La continuación de la historia

Mientras los hombres seguían riendo y dándose palmadas en la espalda, Sándor le tendió la mano a la mujer:

— Está bien.

Doscientos mil.

Justo después de la reunión.

El camerino está en este piso.

El guardarropa enfrente.

Diez minutos.

¿Tu nombre?

— Anna.

— Perfecto.

Anna, en quince minutos serás mi esposa.

Compórtate de forma convincente.

La mujer no respondió.

Solo asintió y se dirigió hacia la puerta.

Sándor observó sus pasos.

Había algo en su manera de andar.

Algo que lo desconcertó.

No podía explicarlo, pero algo se le quedó dando vueltas en la cabeza.

Los invitados ya estaban acomodados en la sala privada para reuniones, rodeada de ventanales panorámicos.

Copas de cristal, música suave, aperitivos elegantes: todo estaba preparado para impresionar a la delegación china.

Sándor aparentaba estar tranquilo, pero no dejaba de vigilar la puerta de entrada.

Y entonces… ella llegó.

Anna entró.

Llevaba un traje pantalón color burdeos, el cabello recogido en un moño, maquillaje natural pero elegante.

Pero su mirada… esa mirada congeló el aire.

No se puso nerviosa, no fingió nada—como si toda su vida hubiese vivido en ese papel.
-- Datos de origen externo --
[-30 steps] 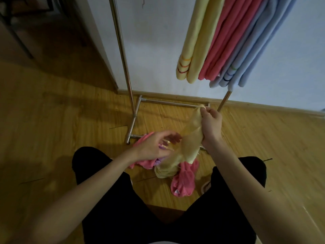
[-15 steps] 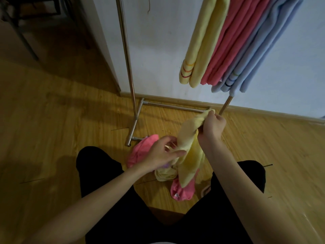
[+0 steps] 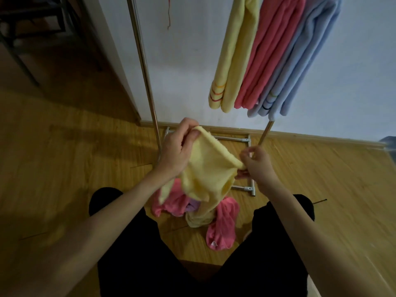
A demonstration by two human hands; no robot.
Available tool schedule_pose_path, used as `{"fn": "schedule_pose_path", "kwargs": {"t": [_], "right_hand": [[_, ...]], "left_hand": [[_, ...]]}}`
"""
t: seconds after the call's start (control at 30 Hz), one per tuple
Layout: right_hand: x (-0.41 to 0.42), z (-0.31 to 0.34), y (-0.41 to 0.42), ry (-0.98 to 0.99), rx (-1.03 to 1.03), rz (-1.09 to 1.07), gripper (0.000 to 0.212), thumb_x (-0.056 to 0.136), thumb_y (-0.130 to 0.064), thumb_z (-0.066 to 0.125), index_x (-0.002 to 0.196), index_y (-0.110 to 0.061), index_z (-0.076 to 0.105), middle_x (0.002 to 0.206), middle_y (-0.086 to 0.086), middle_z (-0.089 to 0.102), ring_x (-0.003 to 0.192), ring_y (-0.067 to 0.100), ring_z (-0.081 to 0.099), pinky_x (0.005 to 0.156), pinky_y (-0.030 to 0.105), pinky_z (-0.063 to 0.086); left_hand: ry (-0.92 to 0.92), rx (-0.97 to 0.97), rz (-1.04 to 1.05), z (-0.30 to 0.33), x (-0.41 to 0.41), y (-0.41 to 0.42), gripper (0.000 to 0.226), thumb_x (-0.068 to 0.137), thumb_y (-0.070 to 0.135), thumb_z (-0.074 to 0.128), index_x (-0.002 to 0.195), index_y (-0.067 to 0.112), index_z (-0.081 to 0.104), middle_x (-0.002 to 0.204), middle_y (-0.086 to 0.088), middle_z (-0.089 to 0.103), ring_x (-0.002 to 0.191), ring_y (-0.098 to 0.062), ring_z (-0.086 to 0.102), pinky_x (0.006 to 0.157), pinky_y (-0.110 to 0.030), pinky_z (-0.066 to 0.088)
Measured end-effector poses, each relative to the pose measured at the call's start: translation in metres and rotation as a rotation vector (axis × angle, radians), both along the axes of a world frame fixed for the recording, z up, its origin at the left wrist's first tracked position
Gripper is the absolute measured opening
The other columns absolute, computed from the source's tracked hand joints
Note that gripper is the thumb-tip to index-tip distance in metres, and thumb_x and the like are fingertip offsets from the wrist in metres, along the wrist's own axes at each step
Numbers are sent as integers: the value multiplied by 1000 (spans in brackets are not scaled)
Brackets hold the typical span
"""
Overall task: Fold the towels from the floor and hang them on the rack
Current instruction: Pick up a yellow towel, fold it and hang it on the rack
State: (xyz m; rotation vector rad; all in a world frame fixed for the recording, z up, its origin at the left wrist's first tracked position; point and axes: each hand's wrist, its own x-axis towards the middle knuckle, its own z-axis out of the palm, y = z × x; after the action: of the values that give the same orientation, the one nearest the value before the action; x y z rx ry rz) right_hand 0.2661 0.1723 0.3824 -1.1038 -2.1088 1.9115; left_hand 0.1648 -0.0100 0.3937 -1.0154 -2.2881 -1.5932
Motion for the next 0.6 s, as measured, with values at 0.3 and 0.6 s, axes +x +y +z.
{"fn": "schedule_pose_path", "kwargs": {"t": [0.3, 0.6], "right_hand": [[10, 10, 12, 164, 218, 659, 20, 93, -20, 60, 109, -12, 70, 99, 0, 72, 94, 9, 65, 87, 28, 50], [-18, 34, -25, 534, -478, 487, 33, 90, -26, 62, 102, 4, 62, 84, 12, 62, 81, 21, 59, 78, 32, 47]], "left_hand": [[68, -64, -252, 56, -7, 9, 4, 91, 24, 53, 91, 21, 56, 69, -13, 55, 61, -31, 51, 56, -34, 40], [-13, -97, -276, 62, -4, 0, 10, 86, 32, 58, 87, 22, 57, 71, -19, 60, 66, -38, 56, 59, -41, 44]]}}
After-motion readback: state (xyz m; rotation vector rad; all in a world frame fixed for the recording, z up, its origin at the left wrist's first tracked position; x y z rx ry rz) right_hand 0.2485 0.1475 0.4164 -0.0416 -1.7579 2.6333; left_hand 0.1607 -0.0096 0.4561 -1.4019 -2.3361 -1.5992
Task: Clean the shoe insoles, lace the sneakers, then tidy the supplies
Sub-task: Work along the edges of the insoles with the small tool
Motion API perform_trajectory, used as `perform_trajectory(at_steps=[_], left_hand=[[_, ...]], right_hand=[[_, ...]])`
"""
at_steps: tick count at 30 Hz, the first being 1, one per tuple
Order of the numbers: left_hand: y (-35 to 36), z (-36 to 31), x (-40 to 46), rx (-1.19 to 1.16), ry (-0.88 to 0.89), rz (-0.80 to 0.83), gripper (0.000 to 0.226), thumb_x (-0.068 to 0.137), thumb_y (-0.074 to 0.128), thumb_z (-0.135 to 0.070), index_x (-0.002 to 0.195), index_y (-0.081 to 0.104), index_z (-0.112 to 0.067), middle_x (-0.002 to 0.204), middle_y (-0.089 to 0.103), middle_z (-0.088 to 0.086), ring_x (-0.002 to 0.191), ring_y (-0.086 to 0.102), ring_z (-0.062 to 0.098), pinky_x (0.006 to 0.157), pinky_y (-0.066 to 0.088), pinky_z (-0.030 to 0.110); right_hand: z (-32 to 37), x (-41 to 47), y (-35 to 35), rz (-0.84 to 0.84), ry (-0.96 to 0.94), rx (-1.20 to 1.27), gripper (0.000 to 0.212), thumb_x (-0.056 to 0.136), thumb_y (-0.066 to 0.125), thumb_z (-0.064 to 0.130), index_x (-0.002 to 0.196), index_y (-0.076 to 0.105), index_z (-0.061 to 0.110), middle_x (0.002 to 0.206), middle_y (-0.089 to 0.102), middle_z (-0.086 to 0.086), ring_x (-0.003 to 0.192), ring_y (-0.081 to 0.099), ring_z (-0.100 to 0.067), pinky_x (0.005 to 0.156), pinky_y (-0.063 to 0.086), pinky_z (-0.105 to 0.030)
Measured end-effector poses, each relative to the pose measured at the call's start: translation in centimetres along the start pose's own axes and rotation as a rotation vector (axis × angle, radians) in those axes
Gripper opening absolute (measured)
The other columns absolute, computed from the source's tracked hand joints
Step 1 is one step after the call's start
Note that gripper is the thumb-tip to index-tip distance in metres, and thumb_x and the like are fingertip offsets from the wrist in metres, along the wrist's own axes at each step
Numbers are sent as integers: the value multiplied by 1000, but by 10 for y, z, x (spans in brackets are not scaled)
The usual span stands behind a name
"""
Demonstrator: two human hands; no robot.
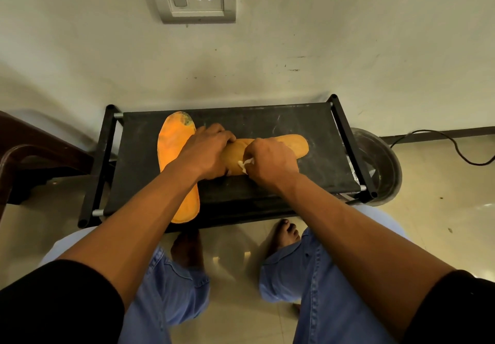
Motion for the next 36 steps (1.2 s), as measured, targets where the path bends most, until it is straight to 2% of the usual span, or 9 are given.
perform_trajectory(at_steps=[5,7,9,11,15,21,26,32,36], left_hand=[[1,0,0,6,18,0,87,71,88,-43,146,46,-29,147,42,0,137,40,30,117,34,44],[-1,-1,-1,20,19,-2,85,72,85,-41,146,46,-29,147,41,0,136,40,30,114,37,45],[-4,-5,-3,34,15,-18,81,73,81,-37,146,45,-30,146,40,-2,132,39,29,106,43,44],[-5,-14,-4,34,39,-52,78,76,76,-39,147,44,-33,146,39,-4,130,38,27,103,43,45],[0,-36,-3,22,123,-109,70,85,66,-57,148,44,-36,147,41,-7,133,38,25,106,39,48],[5,-43,1,33,114,-116,71,84,70,-57,148,45,-37,145,42,-7,131,40,24,104,39,46],[6,-40,-2,30,108,-122,69,84,69,-59,147,45,-40,146,42,-8,132,39,24,105,39,46],[3,-40,-2,57,80,-120,67,84,69,-60,144,44,-42,150,40,-6,139,35,25,110,32,51],[-1,-45,0,35,-3,-96,80,75,79,-56,142,42,-34,145,38,0,135,37,28,105,36,53]], right_hand=[[-17,5,-13,-92,99,-144,11,89,64,17,100,69,18,91,63,-5,69,54,-22,58,48,-33],[-25,5,-18,-80,162,-39,16,83,65,17,97,73,19,90,66,-5,70,59,-25,61,50,-32],[-37,7,-26,-80,258,182,23,76,67,20,95,78,24,92,72,-4,82,69,-27,71,58,-35],[-56,10,-38,-154,372,354,21,75,70,24,93,80,29,94,75,-3,88,71,-26,78,60,-37],[-87,15,-47,-229,462,365,17,77,70,24,90,79,27,95,75,-3,90,71,-26,80,59,-39],[-73,23,-34,-137,357,193,20,79,68,18,93,78,26,97,73,-6,90,70,-31,76,59,-38],[-84,21,-35,-225,442,31,23,79,66,17,102,72,18,102,69,-11,94,68,-35,75,56,-39],[-77,17,-38,-244,410,146,21,77,68,22,96,75,19,97,72,-8,90,69,-32,74,57,-38],[-58,10,-37,-314,306,224,20,72,69,25,90,77,25,92,72,1,86,69,-24,67,52,-31]])
Point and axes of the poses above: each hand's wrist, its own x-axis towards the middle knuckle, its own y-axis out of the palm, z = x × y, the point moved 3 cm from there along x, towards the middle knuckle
Chen Yilin, el líder de la parte china, se levantó:

— ¿Su esposa?

Sándor quería contestar, pero Anna se adelantó:

— Buenas noches, señor Chen.

Encantada de conocerlo.

Soy Anna Orlai, la esposa de Sándor.

Con un inglés perfecto.

Sin acento.

Sándor se tensó por dentro.

Eso no podía ser casualidad.

Eso no se aprende en la calle…

Chen sonrió cortésmente:

— No sabía que tenía usted una esposa tan elegante, señor Orlai.

— No solemos hacer alarde de nuestra vida privada —respondió Anna con una leve sonrisa, y se sentó al lado de Sándor, tomándole la mano.

Tras el primer brindis, Anna empezó a hacer preguntas.

Preguntó sobre las diferencias culturales, las costumbres comerciales, la situación en las provincias del sur.

Chen, que normalmente era un negociador frío, sonrió.

Se interesó.

En sus ojos brilló el respeto.

— Perdóneme, Anna, ¿dónde estudió usted? —preguntó uno de los socios húngaros.

Anna lo miró tranquilamente:

— En la ELTE.

Facultad de Humanidades.

Me gradué en el 89.

— ¿Y después?

Ella sonrió un poco.

— Después vino la vida.

Después de la reunión, Sándor caminaba nervioso.

Finalmente buscó a Anna, que ya se había cambiado de nuevo al uniforme de limpieza.

— ¿Quién es usted realmente? —le preguntó en voz baja.

— Una mujer a la que le ofrecieron dinero por un papel.

¿No era eso lo que quería?

— Sí.

¡Les impresionó! No fingió nada.

Usted…

… nos superó a todos.

Anna se quitó el abrigo, se sentó y solo dijo:

— Sándor… Usted cree que el uniforme de trabajo equivale a la estupidez.

Yo enseñé.

Yo traduje.

Tuve esposo, tuve un hijo.

Luego me divorcié, mi hijo enfermó, me endeudé.

Y aquí acabé.

Sándor se sentó lentamente a su lado.

— Pero entonces, ¿por qué no… por qué no hace otra cosa?

— Porque no todos logran volver a la cima.

A veces solo hay que vivir.

Trabajar, respirar.

Pero hay algo que usted no entiende.

Se acercó:

— Quien está arriba a menudo no ve quién sostiene los cimientos debajo.

Un mes después la volvió a ver.

Frente a una escuela privada.

Anna acababa de terminar su jornada, limpiando.

Sándor se acercó:

— Cena.

Solo los dos.

Sin fiesta.

Sin dinero.

Solo quiero conversar.

Anna lo miró durante mucho tiempo.

— Una oportunidad.

Pero sin más papeles.

En el restaurante conversaron durante horas.

Anna habló de su hijo, que murió en 2014.

Del manuscrito que perdió.

De sus sueños de juventud.

Sándor, por primera vez, habló de cómo creció de niño en un apartamento de dos habitaciones.

De cómo siempre luchó solo para tener suficiente.

De cómo quería ser alguien.

Pero ahora, allí, con Anna, entendió:

Quien ha conseguido todo, a veces no es más que alguien que aún no ha visto nada de verdad.

Y puede que haya estado en la cima.

Pero esa cena fue el verdadero comienzo.